Say how many lines in the records contain the string "purple", giving the number by itself.

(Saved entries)
=-=-=

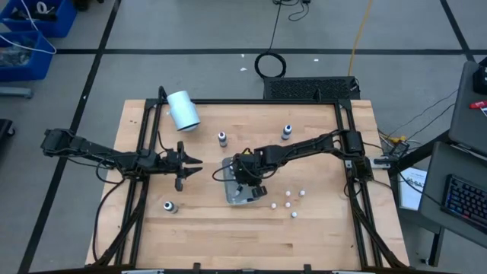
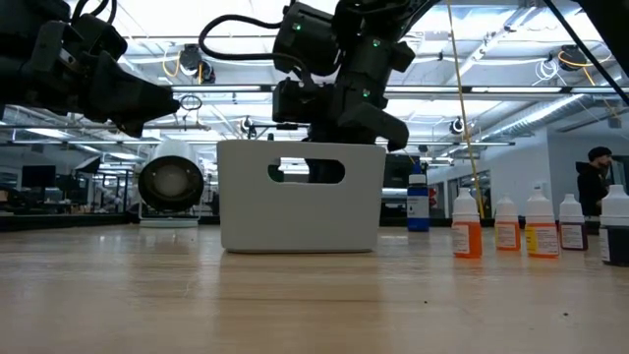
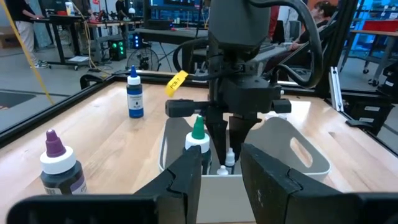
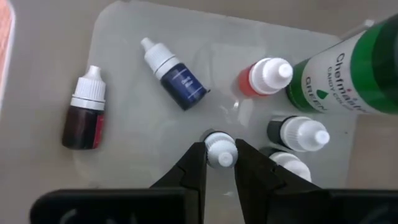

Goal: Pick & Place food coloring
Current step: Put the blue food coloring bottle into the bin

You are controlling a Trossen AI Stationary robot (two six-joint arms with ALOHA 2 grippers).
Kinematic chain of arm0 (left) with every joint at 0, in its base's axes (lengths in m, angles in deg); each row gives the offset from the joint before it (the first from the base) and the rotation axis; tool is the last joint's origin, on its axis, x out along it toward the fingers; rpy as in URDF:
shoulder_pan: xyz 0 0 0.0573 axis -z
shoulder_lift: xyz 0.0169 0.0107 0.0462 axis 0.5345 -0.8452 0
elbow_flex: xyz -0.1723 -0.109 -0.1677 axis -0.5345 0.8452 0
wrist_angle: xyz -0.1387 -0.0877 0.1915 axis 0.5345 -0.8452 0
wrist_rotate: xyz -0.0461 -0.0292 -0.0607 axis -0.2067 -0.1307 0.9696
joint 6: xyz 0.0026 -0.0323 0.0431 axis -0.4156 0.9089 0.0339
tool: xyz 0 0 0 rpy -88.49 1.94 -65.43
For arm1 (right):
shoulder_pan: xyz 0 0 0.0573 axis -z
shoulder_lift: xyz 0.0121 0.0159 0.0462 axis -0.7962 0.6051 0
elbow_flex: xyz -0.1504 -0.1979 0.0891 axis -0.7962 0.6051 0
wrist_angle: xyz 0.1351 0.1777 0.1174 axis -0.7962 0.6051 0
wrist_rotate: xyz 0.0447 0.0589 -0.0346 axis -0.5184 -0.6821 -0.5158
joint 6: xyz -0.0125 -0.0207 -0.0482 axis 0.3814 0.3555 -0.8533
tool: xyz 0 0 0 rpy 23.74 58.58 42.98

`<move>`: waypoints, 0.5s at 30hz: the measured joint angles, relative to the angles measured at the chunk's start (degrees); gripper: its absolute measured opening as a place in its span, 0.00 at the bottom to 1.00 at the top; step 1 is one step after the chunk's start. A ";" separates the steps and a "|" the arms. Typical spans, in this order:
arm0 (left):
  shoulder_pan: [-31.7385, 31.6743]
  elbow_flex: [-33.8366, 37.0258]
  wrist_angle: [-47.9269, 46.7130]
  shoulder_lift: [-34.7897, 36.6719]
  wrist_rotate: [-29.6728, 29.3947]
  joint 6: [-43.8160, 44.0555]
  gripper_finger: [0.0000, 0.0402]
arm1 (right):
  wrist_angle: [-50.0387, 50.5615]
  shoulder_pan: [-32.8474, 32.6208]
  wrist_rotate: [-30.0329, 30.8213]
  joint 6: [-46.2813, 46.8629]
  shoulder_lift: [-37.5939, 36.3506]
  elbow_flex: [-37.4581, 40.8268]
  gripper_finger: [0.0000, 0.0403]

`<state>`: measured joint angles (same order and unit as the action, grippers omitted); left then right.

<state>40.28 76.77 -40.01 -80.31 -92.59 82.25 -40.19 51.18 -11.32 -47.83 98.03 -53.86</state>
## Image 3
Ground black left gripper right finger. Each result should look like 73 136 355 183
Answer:
240 142 398 224

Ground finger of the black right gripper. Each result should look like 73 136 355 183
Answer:
228 116 262 162
205 116 229 166

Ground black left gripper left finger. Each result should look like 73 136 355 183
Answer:
6 145 203 224

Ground large green-capped colouring bottle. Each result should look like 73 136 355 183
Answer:
185 114 212 175

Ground large blue-capped colouring bottle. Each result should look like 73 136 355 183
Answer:
126 64 145 119

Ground large purple-capped colouring bottle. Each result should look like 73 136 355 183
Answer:
39 129 88 196

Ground person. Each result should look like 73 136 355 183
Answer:
4 0 50 70
114 0 128 18
269 4 280 40
73 0 94 16
264 0 341 74

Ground silver aluminium extrusion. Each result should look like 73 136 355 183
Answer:
328 66 345 113

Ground black floor fan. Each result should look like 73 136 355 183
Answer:
126 46 162 72

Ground black control box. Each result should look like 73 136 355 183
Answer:
345 93 396 134

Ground computer tower blue lights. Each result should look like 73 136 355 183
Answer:
132 32 147 50

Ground large display screen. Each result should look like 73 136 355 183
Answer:
148 0 208 12

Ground computer tower green lights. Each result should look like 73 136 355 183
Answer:
108 39 127 62

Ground wooden table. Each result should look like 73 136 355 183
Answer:
340 18 398 86

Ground wooden workbench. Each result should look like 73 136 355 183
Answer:
86 20 146 63

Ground red crate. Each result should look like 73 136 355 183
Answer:
362 19 398 32

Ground dark floor mat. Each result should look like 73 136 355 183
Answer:
0 90 37 110

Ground black standing desk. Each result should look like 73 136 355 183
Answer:
30 14 91 71

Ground brown cardboard box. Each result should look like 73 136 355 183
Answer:
0 26 22 49

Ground white plastic bin with handles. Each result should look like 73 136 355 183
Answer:
158 116 331 224

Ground yellow cable tag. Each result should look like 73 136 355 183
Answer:
164 70 190 98

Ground thick black gripper cable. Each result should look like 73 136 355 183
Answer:
172 0 325 90

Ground thick black cable loop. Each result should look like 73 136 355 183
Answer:
80 73 105 91

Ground black aluminium table frame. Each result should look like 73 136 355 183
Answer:
0 0 398 156

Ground yellow hanging cable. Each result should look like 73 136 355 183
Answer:
0 0 55 106

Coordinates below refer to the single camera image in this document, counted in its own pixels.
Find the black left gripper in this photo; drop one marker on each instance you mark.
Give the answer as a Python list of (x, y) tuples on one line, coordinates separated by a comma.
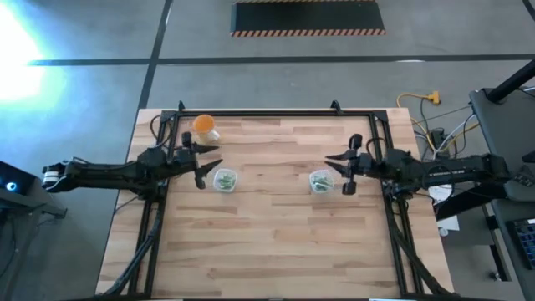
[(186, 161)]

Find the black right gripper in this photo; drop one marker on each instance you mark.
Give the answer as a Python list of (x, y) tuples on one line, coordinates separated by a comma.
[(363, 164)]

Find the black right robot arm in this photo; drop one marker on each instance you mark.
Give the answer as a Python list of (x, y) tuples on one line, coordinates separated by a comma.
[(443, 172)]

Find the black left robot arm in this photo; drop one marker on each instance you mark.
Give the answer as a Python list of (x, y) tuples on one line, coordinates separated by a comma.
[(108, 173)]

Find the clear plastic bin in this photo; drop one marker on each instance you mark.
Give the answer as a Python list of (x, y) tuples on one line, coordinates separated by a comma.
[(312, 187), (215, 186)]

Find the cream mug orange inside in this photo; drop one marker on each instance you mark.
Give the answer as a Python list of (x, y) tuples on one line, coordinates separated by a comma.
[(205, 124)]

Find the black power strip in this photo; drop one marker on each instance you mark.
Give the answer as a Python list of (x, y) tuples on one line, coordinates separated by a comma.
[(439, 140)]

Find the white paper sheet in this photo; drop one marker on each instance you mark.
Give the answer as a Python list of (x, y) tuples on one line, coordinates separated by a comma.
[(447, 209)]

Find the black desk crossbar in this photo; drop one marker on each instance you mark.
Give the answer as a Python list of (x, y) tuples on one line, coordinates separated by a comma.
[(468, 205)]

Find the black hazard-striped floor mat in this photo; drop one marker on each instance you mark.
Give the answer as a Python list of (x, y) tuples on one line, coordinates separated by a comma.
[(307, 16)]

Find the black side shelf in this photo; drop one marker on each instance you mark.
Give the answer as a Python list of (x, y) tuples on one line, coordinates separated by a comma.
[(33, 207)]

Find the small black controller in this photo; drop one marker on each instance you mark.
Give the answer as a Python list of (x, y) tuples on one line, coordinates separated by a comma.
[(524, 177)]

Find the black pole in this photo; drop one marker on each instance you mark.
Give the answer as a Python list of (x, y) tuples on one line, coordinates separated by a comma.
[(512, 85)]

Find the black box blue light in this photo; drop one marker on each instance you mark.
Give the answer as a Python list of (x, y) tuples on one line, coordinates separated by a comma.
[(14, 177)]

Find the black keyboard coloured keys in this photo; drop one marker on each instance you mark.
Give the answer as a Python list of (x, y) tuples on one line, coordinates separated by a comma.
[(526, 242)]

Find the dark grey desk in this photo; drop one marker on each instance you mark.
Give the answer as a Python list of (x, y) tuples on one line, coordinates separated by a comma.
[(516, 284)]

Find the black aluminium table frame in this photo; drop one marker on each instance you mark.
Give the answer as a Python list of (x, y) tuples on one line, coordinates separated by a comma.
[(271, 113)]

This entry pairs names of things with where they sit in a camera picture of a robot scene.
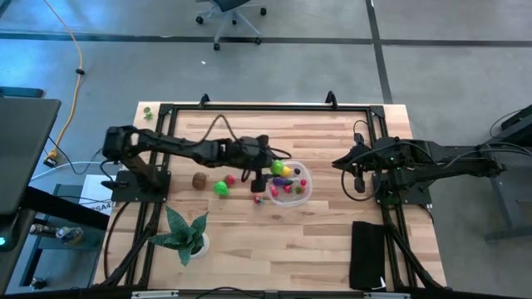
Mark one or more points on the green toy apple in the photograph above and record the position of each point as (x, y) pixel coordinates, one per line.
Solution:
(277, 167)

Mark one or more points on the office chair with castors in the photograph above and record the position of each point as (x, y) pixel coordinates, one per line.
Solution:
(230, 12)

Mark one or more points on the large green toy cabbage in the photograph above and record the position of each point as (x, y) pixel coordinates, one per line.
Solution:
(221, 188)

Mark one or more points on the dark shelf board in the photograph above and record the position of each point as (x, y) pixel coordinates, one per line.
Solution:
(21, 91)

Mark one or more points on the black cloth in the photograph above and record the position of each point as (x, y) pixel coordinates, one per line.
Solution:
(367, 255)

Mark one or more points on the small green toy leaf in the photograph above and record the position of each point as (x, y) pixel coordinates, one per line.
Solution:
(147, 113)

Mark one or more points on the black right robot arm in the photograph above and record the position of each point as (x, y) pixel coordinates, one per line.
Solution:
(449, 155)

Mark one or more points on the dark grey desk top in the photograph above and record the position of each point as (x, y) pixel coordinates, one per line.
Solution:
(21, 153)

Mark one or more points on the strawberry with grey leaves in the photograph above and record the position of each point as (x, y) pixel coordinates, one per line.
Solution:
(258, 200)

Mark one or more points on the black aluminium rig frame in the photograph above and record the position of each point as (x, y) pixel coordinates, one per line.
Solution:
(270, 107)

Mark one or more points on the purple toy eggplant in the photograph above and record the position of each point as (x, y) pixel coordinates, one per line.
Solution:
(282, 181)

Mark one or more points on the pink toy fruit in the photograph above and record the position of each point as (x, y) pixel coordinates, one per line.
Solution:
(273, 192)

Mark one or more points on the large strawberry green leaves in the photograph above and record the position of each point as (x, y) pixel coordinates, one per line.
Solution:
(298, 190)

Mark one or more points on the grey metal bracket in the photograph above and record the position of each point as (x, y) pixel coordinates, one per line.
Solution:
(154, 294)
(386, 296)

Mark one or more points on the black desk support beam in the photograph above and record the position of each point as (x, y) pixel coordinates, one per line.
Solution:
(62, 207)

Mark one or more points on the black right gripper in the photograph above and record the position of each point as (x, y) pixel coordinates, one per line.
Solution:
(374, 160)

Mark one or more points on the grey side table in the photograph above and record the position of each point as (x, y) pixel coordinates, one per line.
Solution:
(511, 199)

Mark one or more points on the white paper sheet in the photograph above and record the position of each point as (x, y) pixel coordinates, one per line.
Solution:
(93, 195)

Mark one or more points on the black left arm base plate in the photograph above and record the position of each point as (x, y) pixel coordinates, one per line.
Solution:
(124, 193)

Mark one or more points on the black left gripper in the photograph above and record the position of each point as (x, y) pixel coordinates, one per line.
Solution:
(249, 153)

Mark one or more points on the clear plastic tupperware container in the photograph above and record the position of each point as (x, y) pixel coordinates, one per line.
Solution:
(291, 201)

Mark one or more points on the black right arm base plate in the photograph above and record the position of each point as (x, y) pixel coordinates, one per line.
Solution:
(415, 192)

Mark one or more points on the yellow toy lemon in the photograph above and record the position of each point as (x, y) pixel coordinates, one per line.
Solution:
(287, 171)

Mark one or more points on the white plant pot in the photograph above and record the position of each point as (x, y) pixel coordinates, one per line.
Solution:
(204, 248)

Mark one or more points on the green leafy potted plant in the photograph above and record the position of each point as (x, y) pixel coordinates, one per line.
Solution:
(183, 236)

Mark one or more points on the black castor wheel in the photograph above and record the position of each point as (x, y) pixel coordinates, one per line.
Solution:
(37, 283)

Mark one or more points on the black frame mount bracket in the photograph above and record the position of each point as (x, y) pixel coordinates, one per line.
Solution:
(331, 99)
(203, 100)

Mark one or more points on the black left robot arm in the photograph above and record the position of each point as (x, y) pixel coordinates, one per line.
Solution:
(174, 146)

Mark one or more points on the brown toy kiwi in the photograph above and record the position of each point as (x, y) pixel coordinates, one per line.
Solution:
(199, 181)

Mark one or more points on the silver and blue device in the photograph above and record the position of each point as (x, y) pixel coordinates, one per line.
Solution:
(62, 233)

=-=-=

● SOLUTION BELOW: 2